The entire study presented is a standalone performance evaluation of the "Ethanol" assay. The device itself is an automated enzymatic assay. The performance characteristics (correlation, precision, range, sensitivity) are inherently "standalone" in that they describe the capability of the device itself to accurately measure ethanol concentration, without requiring active human interpretation of its diagnostic output (beyond standard laboratory procedures).

7. The Type of Ground Truth Used

The ground truth used for the comparative performance studies was the results obtained from the predicate device, the Emit® II Plus Ethyl Alcohol assay on the SYVA 30R Analyzer. For the precision studies, the ground truth was the known concentrations of the control materials (low control, 100 mg/dL calibrator/control, and high control).

8. The Sample Size for the Training Set

The document does not specify a training set sample size. This submission describes an in vitro diagnostic that uses an enzymatic reaction. This type of assay does not typically involve machine learning algorithms that require "training sets" in the conventional sense (i.e., large datasets used to train a model). Instead, it relies on established biochemical principles and calibration procedures.

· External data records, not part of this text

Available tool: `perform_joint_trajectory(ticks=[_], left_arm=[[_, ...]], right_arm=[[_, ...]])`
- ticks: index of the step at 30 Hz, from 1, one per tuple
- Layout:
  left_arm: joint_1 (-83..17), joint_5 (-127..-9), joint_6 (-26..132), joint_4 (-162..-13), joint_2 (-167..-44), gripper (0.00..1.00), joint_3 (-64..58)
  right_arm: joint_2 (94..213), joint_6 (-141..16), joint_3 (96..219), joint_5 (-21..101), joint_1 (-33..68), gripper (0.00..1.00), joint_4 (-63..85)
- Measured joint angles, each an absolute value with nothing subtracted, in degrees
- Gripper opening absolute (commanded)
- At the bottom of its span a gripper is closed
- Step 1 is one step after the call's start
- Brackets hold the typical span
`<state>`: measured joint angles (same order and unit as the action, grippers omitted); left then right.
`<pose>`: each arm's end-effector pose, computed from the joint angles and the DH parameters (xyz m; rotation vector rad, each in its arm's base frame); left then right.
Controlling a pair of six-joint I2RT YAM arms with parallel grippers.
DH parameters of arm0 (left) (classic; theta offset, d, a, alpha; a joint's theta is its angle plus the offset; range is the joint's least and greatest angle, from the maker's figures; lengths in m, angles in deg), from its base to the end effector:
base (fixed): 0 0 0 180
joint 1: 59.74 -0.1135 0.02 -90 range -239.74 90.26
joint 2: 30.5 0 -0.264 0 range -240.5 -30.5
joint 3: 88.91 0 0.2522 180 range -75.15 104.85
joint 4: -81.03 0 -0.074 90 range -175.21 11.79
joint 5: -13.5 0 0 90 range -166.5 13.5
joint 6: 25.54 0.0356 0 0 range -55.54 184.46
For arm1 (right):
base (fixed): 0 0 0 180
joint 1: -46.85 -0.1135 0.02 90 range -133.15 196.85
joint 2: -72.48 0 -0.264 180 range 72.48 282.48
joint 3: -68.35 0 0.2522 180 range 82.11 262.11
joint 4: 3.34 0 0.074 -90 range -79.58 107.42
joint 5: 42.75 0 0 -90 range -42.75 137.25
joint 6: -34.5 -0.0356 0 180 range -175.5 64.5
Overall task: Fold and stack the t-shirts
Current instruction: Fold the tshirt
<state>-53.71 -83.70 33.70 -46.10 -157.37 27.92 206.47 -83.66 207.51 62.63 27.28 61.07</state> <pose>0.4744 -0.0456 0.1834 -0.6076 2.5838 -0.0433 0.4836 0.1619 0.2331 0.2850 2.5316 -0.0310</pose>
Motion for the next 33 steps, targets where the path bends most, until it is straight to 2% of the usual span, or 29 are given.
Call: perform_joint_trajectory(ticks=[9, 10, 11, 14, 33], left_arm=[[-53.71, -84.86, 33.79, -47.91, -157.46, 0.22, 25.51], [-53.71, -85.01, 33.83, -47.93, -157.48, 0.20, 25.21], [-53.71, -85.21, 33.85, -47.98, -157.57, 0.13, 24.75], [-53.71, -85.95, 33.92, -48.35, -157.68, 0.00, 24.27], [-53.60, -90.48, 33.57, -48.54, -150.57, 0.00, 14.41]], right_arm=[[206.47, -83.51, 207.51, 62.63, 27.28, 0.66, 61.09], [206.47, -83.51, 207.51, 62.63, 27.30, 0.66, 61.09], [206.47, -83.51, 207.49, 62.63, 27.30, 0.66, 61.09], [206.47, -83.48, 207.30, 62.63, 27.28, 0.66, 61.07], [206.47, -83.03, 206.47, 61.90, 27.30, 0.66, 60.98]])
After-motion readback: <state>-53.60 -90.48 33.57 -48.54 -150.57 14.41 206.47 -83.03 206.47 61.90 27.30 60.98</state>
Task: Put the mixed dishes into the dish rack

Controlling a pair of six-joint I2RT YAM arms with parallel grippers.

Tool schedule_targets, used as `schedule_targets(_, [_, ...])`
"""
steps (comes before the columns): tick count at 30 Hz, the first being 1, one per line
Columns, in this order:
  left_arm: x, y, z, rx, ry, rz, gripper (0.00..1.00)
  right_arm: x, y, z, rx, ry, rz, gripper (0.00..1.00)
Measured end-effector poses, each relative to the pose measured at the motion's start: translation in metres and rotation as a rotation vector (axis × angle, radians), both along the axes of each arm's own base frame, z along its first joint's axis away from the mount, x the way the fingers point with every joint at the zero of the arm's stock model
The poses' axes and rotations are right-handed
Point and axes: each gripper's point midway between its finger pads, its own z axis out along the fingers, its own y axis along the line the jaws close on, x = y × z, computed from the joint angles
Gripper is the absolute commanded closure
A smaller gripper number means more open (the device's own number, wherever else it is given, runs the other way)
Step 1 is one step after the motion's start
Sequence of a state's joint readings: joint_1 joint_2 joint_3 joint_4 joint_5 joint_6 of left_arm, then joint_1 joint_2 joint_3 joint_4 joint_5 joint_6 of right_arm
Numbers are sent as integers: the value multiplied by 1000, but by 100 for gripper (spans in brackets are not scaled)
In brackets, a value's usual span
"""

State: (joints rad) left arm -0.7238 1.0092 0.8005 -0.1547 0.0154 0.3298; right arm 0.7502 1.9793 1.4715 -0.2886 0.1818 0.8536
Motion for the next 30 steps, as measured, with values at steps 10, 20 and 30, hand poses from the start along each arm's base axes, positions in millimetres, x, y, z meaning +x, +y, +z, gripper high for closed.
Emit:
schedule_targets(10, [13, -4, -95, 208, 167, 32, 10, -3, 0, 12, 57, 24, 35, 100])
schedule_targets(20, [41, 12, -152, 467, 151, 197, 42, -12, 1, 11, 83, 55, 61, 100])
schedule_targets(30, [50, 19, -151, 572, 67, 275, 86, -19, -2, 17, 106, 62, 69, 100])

9. How the Ground Truth for the Training Set Was Established

As noted above, this device does not utilize a training set in the machine learning context. The "ground truth" relevant to the development and calibration of such an enzymatic assay would historically involve:

• Known concentrations of analyte: Prepared standards and calibrators with precisely measured ethanol concentrations.
• Reference methods: Historical or established reference methods for measuring ethanol.

These elements would be used during the assay's development and manufacturing to establish its analytical performance characteristics and ensure it accurately measures ethanol. The specific details of how these were established are not provided in this 510(k) summary, as it is focused on demonstrating equivalence to the predicate, not the de novo development process.